После освежающих волн озона птицы то ли радостным, то ли печальным гомоном провожают закат солнца. Пришел хозяин поприветствовать и предупредить, что не стоит уходить даже на небольшую прогулку, ибо дождь может возобновиться каждую минуту. Выглядываю в окно, на вьющуюся по склону горы тропу, теряющуюся в гуще деревьев. Если повернуть голову к стене, виден отклеившийся угол обоев, обнаживший прежние — зеленые и синие.
Снова пошел дождь, слабый, жаркий, июньский, почти сухой, зовущий в дорогу.
Знакомый луг, ведущий до озера Сильваплан, обдает волнами брызг, густыми ароматами трав и цветов с привкусом горечи, приносимым порывами ветра.
После очищающего ливня, очерк гор, кажется, высвечен изнутри мягким розовым отражением заката.
Всегда, после возвращения в Сильс-Марию, направляясь к Черному камню в часе пути от дома, я волнуюсь, найду ли его, не привиделся ли он мне, то ли во сне, то ли в галлюцинации.
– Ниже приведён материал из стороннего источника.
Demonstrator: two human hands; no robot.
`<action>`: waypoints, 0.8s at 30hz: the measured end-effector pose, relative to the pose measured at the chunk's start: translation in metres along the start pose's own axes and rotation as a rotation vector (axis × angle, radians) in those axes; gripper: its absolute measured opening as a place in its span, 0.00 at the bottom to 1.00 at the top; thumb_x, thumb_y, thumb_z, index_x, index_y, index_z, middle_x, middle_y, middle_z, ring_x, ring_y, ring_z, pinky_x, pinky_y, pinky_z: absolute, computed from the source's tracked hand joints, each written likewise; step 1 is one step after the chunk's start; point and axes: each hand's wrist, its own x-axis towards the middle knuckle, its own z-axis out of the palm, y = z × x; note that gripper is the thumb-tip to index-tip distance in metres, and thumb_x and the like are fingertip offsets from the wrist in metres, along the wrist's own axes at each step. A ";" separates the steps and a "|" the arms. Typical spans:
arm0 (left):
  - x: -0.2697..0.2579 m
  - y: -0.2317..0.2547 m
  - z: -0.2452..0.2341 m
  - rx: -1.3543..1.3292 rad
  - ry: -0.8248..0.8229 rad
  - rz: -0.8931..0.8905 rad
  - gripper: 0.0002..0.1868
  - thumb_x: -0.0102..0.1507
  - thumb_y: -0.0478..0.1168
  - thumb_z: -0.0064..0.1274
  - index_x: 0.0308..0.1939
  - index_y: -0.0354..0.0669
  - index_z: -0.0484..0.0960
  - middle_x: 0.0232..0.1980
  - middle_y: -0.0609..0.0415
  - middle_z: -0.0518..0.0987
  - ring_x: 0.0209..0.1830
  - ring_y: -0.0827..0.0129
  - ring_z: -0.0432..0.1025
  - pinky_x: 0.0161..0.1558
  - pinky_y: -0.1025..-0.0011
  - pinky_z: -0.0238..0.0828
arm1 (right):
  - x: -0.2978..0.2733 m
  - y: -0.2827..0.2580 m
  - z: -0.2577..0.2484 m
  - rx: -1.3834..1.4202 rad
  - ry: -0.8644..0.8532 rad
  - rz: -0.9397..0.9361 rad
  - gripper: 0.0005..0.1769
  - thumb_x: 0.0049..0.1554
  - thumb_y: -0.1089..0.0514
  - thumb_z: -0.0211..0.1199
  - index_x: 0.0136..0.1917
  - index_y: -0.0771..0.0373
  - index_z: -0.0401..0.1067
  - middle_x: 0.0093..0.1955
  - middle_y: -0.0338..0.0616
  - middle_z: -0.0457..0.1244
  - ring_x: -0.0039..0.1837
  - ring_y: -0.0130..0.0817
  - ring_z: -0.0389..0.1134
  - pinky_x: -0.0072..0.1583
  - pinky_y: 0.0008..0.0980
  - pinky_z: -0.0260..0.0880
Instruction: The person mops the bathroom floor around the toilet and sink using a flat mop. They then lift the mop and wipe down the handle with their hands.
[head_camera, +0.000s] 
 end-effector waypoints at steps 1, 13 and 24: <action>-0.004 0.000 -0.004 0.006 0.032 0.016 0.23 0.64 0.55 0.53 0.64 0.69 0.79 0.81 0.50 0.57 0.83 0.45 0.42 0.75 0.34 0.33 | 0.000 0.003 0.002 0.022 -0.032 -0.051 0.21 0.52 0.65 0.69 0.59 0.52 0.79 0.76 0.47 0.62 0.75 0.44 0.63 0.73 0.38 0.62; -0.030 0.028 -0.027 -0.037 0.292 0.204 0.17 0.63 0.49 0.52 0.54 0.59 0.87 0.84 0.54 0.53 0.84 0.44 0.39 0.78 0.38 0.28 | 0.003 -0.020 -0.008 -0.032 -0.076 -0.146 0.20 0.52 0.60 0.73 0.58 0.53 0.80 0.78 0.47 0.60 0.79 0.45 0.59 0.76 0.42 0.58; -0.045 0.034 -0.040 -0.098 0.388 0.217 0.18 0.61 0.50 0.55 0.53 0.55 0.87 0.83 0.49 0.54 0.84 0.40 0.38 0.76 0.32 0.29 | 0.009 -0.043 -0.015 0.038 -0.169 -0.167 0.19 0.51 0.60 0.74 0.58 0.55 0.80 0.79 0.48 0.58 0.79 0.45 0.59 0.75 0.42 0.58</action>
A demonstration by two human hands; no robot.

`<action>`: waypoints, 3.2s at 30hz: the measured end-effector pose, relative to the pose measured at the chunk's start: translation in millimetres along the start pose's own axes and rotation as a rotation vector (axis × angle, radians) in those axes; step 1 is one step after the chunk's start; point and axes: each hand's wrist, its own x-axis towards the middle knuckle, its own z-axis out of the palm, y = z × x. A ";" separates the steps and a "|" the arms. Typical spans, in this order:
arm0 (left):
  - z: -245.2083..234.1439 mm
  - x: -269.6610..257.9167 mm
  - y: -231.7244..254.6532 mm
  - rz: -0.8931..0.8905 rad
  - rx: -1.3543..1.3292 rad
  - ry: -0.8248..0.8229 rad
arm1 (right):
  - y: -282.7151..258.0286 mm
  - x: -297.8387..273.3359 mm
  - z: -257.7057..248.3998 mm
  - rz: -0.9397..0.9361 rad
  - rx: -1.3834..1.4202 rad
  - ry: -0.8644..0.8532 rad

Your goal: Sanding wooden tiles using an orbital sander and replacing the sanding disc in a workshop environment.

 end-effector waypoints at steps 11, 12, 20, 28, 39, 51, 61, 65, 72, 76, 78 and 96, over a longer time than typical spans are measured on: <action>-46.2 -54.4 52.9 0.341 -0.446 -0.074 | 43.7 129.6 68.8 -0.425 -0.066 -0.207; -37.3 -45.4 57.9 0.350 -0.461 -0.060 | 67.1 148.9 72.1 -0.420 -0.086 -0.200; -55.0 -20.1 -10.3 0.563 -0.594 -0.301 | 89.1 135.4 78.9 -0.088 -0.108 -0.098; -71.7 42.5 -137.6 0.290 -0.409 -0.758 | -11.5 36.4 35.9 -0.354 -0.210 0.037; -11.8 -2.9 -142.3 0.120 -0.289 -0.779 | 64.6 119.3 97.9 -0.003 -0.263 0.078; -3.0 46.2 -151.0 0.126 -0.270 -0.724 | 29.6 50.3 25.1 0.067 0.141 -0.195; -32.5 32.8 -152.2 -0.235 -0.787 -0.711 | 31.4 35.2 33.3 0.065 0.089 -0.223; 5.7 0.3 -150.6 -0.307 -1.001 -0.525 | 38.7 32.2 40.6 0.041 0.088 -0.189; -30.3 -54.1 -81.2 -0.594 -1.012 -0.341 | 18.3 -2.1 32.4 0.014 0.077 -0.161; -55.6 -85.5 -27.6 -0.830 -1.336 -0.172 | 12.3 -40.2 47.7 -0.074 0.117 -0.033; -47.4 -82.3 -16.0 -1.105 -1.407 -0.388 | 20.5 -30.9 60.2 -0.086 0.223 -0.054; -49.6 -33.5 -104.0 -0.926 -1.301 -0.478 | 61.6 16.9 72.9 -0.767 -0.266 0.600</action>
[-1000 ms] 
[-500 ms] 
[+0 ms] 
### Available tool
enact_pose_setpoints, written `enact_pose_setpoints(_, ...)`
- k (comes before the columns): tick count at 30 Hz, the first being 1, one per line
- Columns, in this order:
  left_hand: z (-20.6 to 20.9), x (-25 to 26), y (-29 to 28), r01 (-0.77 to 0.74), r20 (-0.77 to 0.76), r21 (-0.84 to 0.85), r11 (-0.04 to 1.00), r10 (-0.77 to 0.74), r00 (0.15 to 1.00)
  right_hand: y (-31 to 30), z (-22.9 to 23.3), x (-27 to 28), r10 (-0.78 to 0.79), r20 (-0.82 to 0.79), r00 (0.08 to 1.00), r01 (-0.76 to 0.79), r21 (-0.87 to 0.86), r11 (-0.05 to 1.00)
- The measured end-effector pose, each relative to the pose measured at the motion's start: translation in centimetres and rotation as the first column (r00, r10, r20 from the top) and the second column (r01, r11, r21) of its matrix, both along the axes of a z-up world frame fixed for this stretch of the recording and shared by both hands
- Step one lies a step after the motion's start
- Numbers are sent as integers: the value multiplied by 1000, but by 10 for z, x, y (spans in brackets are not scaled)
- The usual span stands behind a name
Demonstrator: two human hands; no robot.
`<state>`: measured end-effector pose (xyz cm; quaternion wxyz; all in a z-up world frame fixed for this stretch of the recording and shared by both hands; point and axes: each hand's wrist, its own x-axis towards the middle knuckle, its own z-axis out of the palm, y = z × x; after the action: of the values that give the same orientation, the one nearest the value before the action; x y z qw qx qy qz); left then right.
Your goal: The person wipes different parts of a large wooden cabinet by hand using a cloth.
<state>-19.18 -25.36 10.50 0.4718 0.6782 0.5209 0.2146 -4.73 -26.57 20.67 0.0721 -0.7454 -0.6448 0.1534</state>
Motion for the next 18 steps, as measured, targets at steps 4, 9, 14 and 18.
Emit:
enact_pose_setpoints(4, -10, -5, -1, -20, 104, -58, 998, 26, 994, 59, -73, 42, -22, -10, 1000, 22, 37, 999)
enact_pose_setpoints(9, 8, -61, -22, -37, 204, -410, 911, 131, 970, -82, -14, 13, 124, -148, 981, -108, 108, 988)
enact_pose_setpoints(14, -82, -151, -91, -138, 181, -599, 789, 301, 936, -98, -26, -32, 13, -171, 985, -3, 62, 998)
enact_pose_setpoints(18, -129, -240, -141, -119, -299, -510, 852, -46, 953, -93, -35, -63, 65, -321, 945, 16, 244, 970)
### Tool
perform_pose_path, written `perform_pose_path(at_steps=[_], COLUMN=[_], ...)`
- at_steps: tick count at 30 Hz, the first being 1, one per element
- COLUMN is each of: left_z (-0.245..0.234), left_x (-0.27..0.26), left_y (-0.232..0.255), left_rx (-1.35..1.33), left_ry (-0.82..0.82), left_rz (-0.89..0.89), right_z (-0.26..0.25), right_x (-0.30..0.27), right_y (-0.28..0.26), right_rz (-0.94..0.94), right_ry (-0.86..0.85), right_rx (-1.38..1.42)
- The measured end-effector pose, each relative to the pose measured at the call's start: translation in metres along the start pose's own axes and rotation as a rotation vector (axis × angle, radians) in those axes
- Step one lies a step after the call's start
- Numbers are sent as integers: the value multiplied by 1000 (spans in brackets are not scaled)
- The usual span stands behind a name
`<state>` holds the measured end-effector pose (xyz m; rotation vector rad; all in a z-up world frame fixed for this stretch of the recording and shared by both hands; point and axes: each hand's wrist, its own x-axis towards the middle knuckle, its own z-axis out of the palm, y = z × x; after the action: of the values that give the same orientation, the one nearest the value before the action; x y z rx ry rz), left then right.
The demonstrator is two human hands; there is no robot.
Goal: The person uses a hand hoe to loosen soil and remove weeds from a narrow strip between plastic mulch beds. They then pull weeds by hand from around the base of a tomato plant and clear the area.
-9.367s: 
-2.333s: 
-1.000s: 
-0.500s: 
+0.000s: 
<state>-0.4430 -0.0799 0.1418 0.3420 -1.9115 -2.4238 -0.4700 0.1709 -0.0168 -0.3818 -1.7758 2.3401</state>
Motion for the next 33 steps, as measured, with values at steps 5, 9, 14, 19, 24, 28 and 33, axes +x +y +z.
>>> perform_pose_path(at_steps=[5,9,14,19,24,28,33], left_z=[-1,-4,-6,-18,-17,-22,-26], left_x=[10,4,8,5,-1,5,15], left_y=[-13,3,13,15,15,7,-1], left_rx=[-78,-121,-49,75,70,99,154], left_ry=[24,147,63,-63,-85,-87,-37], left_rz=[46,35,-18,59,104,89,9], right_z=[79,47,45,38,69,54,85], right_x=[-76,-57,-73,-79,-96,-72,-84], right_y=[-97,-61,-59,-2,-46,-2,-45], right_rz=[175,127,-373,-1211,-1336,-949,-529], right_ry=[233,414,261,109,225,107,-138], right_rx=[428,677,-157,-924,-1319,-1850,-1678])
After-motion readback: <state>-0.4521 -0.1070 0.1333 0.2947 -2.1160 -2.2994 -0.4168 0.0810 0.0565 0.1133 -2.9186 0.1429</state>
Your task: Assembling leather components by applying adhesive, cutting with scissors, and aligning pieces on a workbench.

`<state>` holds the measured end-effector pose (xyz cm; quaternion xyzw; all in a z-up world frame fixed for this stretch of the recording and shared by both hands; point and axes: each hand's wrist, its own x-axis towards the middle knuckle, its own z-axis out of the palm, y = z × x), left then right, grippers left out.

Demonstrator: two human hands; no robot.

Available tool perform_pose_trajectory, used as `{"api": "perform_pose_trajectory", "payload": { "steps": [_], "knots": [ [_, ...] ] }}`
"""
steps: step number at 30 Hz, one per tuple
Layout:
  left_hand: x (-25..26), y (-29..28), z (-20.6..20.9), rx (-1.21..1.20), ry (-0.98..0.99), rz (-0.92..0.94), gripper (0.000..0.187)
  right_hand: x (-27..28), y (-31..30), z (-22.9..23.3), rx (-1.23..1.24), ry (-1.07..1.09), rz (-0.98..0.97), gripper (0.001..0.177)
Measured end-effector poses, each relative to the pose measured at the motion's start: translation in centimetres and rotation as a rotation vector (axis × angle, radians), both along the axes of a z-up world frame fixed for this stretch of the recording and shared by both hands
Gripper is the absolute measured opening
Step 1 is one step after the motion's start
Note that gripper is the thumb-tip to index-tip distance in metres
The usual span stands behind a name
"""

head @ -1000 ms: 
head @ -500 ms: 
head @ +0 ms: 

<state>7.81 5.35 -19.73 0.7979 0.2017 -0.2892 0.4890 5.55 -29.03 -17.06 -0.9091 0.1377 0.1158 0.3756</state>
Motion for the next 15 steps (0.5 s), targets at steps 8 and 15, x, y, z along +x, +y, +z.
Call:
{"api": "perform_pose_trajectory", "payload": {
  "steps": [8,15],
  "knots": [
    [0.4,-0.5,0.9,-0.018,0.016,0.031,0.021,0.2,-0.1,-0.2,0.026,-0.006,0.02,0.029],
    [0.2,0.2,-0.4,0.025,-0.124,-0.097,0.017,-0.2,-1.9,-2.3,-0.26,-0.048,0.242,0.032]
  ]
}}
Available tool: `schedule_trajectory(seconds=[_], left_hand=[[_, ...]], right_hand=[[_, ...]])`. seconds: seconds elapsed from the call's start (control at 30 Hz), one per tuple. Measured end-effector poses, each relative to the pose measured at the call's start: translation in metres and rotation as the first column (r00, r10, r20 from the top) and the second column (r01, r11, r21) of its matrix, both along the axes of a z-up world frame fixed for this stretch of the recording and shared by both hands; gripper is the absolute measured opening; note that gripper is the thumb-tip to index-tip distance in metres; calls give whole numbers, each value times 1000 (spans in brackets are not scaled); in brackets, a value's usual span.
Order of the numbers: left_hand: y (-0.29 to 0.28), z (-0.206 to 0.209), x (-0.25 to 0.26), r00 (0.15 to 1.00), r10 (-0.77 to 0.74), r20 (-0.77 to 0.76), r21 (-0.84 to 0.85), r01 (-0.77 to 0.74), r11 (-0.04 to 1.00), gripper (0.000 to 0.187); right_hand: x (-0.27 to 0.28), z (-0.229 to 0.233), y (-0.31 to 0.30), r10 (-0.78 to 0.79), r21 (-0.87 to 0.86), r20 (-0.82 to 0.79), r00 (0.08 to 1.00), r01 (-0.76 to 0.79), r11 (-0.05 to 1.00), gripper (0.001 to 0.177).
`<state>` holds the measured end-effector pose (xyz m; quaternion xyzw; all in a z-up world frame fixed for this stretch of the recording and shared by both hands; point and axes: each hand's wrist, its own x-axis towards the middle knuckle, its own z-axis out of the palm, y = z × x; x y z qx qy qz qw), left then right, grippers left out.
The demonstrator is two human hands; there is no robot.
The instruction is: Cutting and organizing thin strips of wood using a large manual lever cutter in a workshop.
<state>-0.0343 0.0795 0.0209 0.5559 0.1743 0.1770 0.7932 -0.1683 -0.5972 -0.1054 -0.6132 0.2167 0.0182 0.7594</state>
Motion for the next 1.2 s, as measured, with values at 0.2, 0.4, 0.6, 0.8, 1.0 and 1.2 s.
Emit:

Еще полтора часа добираться до заветной скалы, у которой поразила меня мысль о Вечном возвращении того же самого, тайного, но определяющего всю мою жизнь, чувства фатальности, любви к Случаю, лишь обставленному подвернувшимися обстоятельствами — удивительно раскрывающей объятия одинокому отшельнику Природой и незабвенным именем Стендаля, с единственной разницей: его мучило после сорока лет отсутствие детских голосов, меня они в том же возрасте, ныне, выводят из себя. Это лишь говорит о глубоко вкорененном в мою душу эгоизме.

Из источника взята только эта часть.